Interchange guidelines allow multiple base stocks to be approved with a specific additive system by reducing the number of engine tests needed to validate the use of alternative base stocks and viscosity grades when formulating engine oils that meet at least the minimum performance specifications. This can help lubricants reach OEMs and consumers more quickly because it not only avoids unnecessary and expensive engine testing programs, but also reduces new product development time.
When it comes to implementing base stock interchange, it’s important to think about the strategies formulators use when developing a formulation to meet a specific industry or OEM specification. The formulator will conduct an engine test program to enable the broadest base stock interchange to reduce development costs and time. This enables quick turnaround when a lubricant manufacturer needs to utilize a new base stock in their finished lubricant.
With this in mind, a lubricant manufacturer selecting a base stock supplier should look beyond the price point and consider how the base stock fits within industry base stock interchange guidelines for the target lubricant specification. Will the new base stock pass the current engine test or development program? If not, what is the development cost and time needed to qualify the new base stock? The ability to use base stock interchange guidelines is only one factor to consider when deciding on base stock suppliers. Other factors to consider include, but are not limited to, the base stock supplier’s supply chain security, access to products, and technical expertise.

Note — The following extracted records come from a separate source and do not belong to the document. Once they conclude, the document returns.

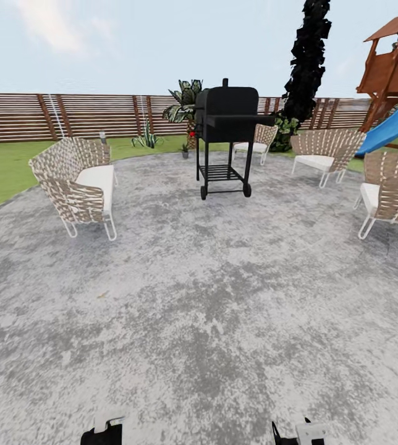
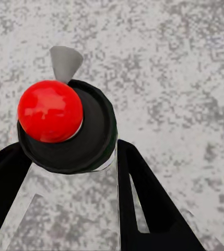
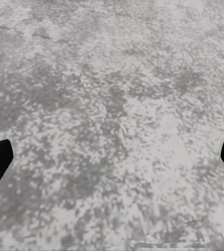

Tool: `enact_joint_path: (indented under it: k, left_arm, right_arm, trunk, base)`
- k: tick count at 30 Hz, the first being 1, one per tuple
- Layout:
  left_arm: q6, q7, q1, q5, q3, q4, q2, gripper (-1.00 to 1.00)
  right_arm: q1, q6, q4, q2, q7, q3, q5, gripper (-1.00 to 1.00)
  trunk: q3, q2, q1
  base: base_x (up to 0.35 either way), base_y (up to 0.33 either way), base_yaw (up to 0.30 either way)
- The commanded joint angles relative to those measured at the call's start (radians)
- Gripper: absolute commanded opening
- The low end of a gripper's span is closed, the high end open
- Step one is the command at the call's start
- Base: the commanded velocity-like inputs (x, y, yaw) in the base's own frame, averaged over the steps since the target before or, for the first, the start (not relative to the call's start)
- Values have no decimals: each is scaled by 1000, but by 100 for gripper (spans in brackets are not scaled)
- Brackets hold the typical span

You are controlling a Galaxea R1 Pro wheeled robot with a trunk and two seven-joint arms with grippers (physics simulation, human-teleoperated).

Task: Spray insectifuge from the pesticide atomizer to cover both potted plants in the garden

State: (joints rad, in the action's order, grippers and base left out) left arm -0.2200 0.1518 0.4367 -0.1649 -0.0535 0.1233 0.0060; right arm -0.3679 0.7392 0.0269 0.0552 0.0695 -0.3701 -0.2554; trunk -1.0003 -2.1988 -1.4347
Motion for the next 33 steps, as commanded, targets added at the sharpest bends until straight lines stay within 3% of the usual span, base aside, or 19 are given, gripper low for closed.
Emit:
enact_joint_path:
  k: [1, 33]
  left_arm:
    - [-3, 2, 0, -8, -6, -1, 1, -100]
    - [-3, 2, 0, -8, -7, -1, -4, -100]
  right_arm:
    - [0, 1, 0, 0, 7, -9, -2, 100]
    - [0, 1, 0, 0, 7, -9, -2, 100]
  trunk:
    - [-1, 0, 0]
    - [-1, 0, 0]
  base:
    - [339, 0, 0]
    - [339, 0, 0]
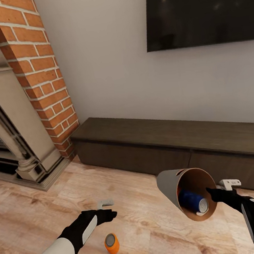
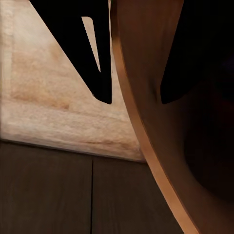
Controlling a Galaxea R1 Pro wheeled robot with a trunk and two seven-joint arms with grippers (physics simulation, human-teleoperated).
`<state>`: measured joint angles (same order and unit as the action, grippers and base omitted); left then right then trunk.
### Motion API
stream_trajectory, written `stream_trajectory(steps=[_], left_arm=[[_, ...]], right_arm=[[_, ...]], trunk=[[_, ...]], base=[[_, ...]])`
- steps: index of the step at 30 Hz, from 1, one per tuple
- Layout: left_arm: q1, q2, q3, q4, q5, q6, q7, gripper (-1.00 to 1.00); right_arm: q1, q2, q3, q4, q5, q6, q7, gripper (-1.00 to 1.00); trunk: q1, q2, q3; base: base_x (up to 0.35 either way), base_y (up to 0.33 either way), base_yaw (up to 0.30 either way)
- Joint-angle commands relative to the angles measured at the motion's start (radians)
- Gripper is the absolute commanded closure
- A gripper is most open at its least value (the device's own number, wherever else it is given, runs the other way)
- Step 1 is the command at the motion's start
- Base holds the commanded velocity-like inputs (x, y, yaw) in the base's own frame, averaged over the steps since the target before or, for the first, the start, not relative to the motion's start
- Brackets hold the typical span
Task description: Put the three can of soda from the living room inside the tash can in the kitchen.
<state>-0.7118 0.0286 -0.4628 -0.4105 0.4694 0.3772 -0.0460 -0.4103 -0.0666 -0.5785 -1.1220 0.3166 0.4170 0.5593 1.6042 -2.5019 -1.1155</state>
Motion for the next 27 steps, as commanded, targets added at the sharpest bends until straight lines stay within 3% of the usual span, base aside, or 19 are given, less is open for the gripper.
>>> stream_trajectory(steps=[1, 10, 18, 27], left_arm=[[0.000, -0.002, 0.000, 0.000, 0.000, 0.000, 0.002, -1.00], [-0.002, -0.007, -0.002, -0.001, 0.000, 0.003, 0.008, -1.00], [-0.002, -0.006, -0.002, 0.001, 0.001, 0.003, 0.009, -1.00], [-0.002, -0.005, -0.002, 0.004, 0.000, 0.002, 0.010, -1.00]], right_arm=[[-0.001, 0.000, 0.002, -0.002, -0.014, 0.005, 0.005, 1.00], [-0.015, -0.007, 0.008, -0.015, -0.008, 0.038, 0.006, 1.00], [-0.025, -0.008, 0.011, -0.150, -0.010, 0.155, 0.017, 1.00], [-0.071, -0.009, 0.014, -0.174, -0.009, 0.181, 0.018, 1.00]], trunk=[[0.000, 0.000, -0.004], [0.004, -0.002, -0.039], [0.008, -0.004, -0.070], [0.012, -0.006, -0.104]], base=[[0.000, 0.000, 0.000], [0.000, 0.000, 0.000], [0.000, 0.000, 0.000], [0.000, 0.000, 0.000]])
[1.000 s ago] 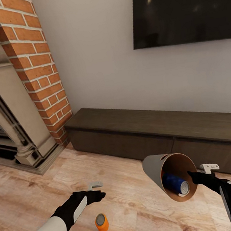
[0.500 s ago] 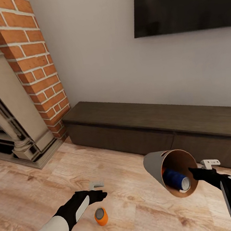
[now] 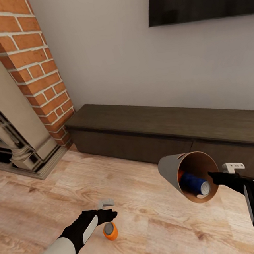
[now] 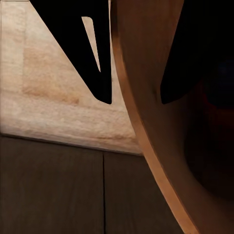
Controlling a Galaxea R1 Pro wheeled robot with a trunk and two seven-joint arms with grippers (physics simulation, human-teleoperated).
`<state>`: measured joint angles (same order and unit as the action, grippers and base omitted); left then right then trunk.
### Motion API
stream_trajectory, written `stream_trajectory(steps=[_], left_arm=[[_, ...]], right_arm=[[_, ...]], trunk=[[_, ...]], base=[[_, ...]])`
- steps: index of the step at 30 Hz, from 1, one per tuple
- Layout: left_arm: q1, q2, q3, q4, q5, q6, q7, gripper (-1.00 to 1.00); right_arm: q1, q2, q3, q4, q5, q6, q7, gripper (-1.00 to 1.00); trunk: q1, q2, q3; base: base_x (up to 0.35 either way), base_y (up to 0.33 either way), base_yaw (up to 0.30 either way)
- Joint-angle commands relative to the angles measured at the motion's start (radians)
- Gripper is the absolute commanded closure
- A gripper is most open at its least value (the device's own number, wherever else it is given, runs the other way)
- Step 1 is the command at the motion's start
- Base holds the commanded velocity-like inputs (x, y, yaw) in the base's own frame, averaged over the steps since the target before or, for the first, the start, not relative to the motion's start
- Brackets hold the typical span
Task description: Put the three can of soda from the living room inside the tash can in the kitchen.
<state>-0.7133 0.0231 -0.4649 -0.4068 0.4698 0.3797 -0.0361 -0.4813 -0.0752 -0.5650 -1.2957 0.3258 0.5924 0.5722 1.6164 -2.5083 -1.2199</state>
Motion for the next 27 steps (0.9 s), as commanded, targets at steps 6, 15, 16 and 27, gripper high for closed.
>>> stream_trajectory(steps=[6, 15, 16, 27], left_arm=[[0.000, 0.004, 0.001, 0.000, 0.001, 0.001, -0.001, -1.00], [0.000, 0.009, 0.005, -0.001, 0.002, 0.001, -0.002, -1.00], [0.000, 0.009, 0.005, -0.001, 0.003, 0.001, -0.002, -1.00], [0.000, 0.004, 0.000, -0.001, 0.001, 0.001, -0.001, -1.00]], right_arm=[[-0.006, 0.000, 0.023, -0.003, -0.015, 0.024, 0.006, 1.00], [-0.007, 0.000, 0.037, -0.006, -0.015, 0.026, 0.006, 1.00], [-0.007, 0.000, 0.037, -0.006, -0.015, 0.026, 0.006, 1.00], [-0.006, 0.004, 0.042, -0.007, -0.016, 0.026, 0.006, 1.00]], trunk=[[0.003, -0.002, -0.023], [0.005, -0.003, -0.046], [0.005, -0.003, -0.046], [0.009, -0.005, -0.077]], base=[[0.000, 0.000, 0.000], [0.000, 0.000, 0.000], [0.000, 0.000, 0.000], [0.000, 0.000, 0.000]])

In recent years, individual automotive OEMs have started developing their own engine oil specs in addition to those set by industry bodies inan effort to achieve better fuel economy and efficiency, while still providing exceptional engine protection. As today’s modern engines have become increasingly complex, some OEMs feel that current industry guidelines for base stock interchange between slates are too liberal. To maintain some control, OEMs have started creating specific standards that they believe are unique to their engines and specific interchange guidelines. These more individualized specs help guide lubricant manufacturers and additive companies as they develop products targeted specifically to those OEMs.
While adhering to specific OEM standards allows lubricant manufacturers to differentiate their products in the marketplace, it can also bring added formulation complexity and costs. It’s important to remember that while many lubricant formulations are compatible across a wide range of specs, OEM-specified engine oils may become mutually exclusive to each other.
Base stock interchange enables quicker and more efficient product development. It is also beneficial to the base stock industry and necessary for practical category delivery timing and cost-efficient oil qualification. For the lubricant manufacturer and additive company, it reduces development costs since it significantly reduces the number of engine tests which need to be run to qualify a lubricant against a certain specification and can allow for the use of multiple base stock slates in the formulation of a lubricant.
As OEMs continue developing their own engine oil specifications, base stock manufacturers must take a balanced approach to producing engineered fluids that meet industry guidelines as well as individual OEM specs. Choosing a base stock supplier who understands your needs is more essential than ever. Suppliers with wide networks and strong technical expertise, as well as strong relationships with trade organizations and OEMs, will continue to be important in helping to navigate the increasing complexity of meeting changing industry and OEM specifications.